One bad inning brought a fitting end to one bad road trip for the Marlins — both on the field and off — when they dropped a 4-1 decision to the Giants on Sunday to close out the series.
The Marlins went 4-7 on a trip in which they also lost pitching ace Jose Fernandez for the season, but still managed to return home with a winning record overall.
The Giants scored three runs in the first off Jacob Turner, who then turned into a different pitcher after that and retired 15 of the final 16 batters he faced. But the damage had been done and the Marlins couldn’t recover under a cloudless sky at AT&T Park.
“It’s been an emotional road trip,” said manager Mike Redmond, alluding to the loss of Fernandez to an arm injury that resulted in Tommy John surgery.
It was a road trip that might have turned out even worse had the Marlins not recovered somewhat. After starting out 1-5, the Marlins went 3-2 over the final five games.
With a win Sunday, they would have taken the series from the Giants.
But Turner got off to a poor start. Though he managed to gain the upper hand early in the count, going either 0-2 or 1-2 to six of the first eight Giants that he faced, he still gave up four hits and hit a batter in the inning.
“We’ve had counts where we’ve been ahead of guys and haven’t been able to finish them,” Redmond said. “And that’s definitely something you’ve got to be able to do to survive in the big leagues. When you get ahead of these guys, you’ve got to be able to finish them.”
Turner put Giants leadoff hitter Gregor Blanco into an 0-2 hole, only to hit him with the next pitch. After Buster Posey scored Blanco with a sacrifice fly, Turner gave up four consecutive two-out singles, which brought two more runners across the plate for the Giants.
“They had some good pitches they got hits on,” Turner said. “There were a couple of mistakes in the inning. The leadoff guy, you don’t want to him him 0-2. But a lot of quality pitches that inning.”
After the rough first inning, Turner settled down. He gave up only two hits over his final five innings, an infield single in the second to Giants pitcher Ryan Vogelsong and a solo homer in the fifth to Pablo Sandoval. Otherwise, he was close to perfect. He struck out seven from the second inning through the sixth.
“That’s how he can pitch,” Redmond said. “We’ve seen that. “We’ve seen spurts of that.”
Nonetheless, Turner remained winless in 18 career starts on the road. He is now 0-11 on the road.
Redmond had intended to give Giancarlo Stanton the day off on Sunday and left him out of the starting lineup. Stanton has not missed a game all season, and Redmond had been vowing to give him a break.
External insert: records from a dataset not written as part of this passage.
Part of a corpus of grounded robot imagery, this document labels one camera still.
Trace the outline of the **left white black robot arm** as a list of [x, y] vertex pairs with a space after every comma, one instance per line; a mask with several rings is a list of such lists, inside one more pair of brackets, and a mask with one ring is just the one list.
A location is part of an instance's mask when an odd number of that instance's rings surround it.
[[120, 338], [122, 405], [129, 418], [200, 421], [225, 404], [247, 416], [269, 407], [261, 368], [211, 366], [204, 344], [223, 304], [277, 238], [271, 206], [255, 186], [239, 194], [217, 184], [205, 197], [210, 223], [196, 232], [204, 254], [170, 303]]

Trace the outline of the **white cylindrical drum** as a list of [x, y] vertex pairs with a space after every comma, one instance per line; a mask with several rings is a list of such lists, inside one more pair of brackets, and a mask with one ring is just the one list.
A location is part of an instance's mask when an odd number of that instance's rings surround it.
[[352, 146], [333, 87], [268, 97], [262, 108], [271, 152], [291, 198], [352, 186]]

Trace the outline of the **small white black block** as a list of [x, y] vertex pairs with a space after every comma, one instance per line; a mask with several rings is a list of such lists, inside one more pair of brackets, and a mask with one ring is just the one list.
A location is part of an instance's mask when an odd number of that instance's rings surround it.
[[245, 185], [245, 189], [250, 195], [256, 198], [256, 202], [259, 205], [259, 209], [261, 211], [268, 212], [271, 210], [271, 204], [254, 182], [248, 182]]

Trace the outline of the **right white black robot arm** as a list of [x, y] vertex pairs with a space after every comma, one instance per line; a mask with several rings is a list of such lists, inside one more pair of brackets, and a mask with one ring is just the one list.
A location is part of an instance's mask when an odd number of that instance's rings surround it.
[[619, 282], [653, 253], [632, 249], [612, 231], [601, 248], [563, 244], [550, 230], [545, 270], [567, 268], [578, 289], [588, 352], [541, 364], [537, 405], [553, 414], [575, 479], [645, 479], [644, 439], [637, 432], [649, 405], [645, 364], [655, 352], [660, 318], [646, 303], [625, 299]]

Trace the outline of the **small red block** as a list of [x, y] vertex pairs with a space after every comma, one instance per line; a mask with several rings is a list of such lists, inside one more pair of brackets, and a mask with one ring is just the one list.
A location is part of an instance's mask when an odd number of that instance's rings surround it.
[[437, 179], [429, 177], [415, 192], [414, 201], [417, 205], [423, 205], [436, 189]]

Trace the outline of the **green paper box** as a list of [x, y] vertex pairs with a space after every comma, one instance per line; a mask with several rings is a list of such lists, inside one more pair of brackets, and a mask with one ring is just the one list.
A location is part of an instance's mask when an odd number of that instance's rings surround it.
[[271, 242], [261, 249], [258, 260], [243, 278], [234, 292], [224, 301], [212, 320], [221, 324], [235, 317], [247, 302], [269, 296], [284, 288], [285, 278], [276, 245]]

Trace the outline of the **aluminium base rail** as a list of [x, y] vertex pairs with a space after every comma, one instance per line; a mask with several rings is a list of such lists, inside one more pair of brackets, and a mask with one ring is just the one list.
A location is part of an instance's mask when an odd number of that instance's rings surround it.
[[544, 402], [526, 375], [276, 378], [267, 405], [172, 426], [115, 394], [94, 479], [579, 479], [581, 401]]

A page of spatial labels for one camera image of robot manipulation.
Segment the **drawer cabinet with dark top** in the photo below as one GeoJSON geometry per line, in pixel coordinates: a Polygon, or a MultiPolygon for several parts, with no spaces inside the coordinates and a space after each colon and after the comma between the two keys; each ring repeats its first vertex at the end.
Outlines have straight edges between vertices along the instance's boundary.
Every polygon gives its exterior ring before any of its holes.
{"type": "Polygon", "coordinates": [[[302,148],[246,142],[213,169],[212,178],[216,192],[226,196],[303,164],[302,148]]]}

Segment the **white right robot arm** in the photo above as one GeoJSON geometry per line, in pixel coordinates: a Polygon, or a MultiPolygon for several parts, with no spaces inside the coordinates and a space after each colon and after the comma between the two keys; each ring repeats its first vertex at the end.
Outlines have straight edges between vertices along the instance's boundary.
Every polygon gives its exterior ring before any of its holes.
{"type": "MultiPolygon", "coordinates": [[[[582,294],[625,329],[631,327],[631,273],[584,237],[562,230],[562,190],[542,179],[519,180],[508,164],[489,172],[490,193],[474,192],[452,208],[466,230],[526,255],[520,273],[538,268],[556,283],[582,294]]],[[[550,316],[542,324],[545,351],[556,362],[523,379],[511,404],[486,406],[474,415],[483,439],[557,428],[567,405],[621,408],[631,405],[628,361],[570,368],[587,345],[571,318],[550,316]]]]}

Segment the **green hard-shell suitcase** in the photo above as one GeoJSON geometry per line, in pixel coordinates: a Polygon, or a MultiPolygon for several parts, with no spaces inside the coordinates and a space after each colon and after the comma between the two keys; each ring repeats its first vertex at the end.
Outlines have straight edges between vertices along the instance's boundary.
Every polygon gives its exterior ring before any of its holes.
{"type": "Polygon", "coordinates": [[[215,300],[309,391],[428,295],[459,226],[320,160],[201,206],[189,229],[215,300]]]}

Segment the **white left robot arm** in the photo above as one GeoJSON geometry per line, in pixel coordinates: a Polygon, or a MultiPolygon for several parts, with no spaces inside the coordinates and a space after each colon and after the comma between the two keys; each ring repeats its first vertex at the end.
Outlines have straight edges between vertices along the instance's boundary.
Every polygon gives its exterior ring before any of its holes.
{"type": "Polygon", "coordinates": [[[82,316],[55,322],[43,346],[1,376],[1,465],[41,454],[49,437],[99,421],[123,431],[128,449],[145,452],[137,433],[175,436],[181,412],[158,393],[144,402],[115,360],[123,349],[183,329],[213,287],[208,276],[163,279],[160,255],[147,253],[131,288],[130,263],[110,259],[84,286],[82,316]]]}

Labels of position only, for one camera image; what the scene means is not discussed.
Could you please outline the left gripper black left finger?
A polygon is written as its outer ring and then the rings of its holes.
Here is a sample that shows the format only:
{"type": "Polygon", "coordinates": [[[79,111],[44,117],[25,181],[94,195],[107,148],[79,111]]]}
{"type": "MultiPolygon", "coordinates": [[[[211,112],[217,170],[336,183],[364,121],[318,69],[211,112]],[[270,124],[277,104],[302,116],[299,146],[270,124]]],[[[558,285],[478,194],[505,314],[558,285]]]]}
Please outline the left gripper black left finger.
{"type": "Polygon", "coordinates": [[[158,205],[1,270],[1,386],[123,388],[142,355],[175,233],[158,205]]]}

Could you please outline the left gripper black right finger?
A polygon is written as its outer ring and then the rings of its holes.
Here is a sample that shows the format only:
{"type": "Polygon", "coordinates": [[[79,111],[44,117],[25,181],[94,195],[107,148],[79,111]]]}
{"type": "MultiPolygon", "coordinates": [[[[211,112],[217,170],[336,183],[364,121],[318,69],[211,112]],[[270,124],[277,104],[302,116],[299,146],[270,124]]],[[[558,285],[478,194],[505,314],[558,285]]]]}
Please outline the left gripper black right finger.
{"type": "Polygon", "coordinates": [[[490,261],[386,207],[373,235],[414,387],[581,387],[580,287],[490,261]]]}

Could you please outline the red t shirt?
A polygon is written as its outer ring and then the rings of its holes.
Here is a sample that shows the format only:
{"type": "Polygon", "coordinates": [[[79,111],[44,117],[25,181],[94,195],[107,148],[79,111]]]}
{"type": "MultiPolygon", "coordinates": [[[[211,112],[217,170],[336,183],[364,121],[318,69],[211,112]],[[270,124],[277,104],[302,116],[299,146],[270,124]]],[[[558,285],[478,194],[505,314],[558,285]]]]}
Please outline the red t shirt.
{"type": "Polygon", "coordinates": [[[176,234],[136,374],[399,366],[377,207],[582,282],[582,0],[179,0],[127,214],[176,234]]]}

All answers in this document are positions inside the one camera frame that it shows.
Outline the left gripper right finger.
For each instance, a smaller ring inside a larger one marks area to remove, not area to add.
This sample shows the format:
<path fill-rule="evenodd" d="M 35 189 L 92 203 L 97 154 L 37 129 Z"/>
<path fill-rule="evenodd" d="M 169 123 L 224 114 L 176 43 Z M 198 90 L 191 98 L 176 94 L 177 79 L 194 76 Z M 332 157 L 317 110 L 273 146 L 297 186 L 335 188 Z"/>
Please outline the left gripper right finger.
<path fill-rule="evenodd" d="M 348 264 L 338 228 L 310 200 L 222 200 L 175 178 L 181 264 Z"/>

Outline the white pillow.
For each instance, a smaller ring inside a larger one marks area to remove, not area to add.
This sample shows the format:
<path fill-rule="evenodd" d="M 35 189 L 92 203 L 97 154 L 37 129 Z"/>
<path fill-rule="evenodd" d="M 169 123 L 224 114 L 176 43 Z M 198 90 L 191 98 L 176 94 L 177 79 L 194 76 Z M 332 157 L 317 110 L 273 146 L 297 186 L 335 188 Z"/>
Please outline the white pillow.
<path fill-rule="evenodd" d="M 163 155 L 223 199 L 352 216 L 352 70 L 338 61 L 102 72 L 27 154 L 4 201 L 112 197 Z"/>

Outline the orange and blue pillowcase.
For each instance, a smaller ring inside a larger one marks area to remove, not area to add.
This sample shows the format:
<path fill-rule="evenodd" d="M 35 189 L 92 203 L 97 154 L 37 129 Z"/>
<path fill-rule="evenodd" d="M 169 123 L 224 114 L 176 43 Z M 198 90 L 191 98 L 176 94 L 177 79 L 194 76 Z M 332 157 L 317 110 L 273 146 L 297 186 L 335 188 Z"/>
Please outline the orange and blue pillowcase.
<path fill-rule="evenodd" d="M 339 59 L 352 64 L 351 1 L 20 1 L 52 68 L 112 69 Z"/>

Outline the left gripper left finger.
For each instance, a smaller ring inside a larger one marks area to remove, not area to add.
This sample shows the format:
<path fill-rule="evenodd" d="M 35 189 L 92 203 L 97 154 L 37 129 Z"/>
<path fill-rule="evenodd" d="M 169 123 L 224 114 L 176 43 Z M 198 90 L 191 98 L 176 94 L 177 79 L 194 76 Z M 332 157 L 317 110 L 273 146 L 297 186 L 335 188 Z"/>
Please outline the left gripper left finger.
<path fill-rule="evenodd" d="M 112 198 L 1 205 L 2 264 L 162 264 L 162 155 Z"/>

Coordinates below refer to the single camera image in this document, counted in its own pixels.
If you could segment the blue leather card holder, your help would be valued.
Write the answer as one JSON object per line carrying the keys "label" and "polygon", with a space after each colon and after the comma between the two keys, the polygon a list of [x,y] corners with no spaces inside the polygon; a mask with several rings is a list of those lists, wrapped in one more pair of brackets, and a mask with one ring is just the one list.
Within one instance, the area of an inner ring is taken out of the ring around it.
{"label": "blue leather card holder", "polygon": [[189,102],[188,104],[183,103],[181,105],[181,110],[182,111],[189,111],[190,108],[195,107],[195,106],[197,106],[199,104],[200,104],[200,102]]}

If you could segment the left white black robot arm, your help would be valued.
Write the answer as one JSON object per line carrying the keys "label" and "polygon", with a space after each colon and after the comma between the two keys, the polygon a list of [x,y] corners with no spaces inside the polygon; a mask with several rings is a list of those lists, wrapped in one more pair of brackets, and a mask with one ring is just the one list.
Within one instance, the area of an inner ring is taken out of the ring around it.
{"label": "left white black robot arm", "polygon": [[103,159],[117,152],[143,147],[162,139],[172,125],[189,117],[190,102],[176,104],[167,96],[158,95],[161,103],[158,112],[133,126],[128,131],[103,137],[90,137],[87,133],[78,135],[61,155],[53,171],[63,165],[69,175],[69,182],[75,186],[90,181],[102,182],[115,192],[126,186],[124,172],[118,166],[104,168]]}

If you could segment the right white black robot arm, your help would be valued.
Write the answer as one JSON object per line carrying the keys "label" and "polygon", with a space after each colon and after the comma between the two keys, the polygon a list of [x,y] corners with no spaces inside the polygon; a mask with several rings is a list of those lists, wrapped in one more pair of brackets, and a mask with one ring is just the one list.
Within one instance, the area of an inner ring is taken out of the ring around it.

“He’s banged up, been running around a lot in the outfield, and everybody needs a blow,” Redmond said.
With Stanton on the bench, the Marlins’ lineup struggled to get anything going against Vogelsong. They had runners at second and third in the fifth, but Giants shortstop Brandon Crawford made a diving stop up the middle, robbing Adeiny Hechavarria of a base hit that probably would have scored both runners.
But their best chance came in the eighth.
After Hechavarria singled to start the inning and Derek Dietrich doubled, Christian Yelich scored a run with a ground ball out. Casey McGehee followed with an infield single, which brought up Garrett Jones.
Jones battled through a tough, 10-pitch at bat against Giants reliever Santiago Casillo, fouling off four consecutive two-strike pitches. One of those Jones lined down the line in right for a foul ball that missed by inches of going into the corner for extra bases.
“As soon as I hit it, I barreled it, but I hooked it a little bit,” Jones said. “So I knew it was probably going to go foul by just a little bit.”
But Casilla eventually struck out Jones on a sinker.
Redmond then sent up Stanton to pinch-hit with two outs. But Stanton lofted an easy fly ball to right for the third out. Stanton is now 1 for 13 in his career as a pinch-hitter with no home runs.
“I tried to stay away from him, keep him out of that game,” Redmond said. “But, at that point, that was our shot, to try to get a big hit and get back in the game.”
It didn’t happen, and the Marlins headed home after playing 21 consecutive days.
“We’ll take the day off [Monday] and go get ’em at home,” Redmond said.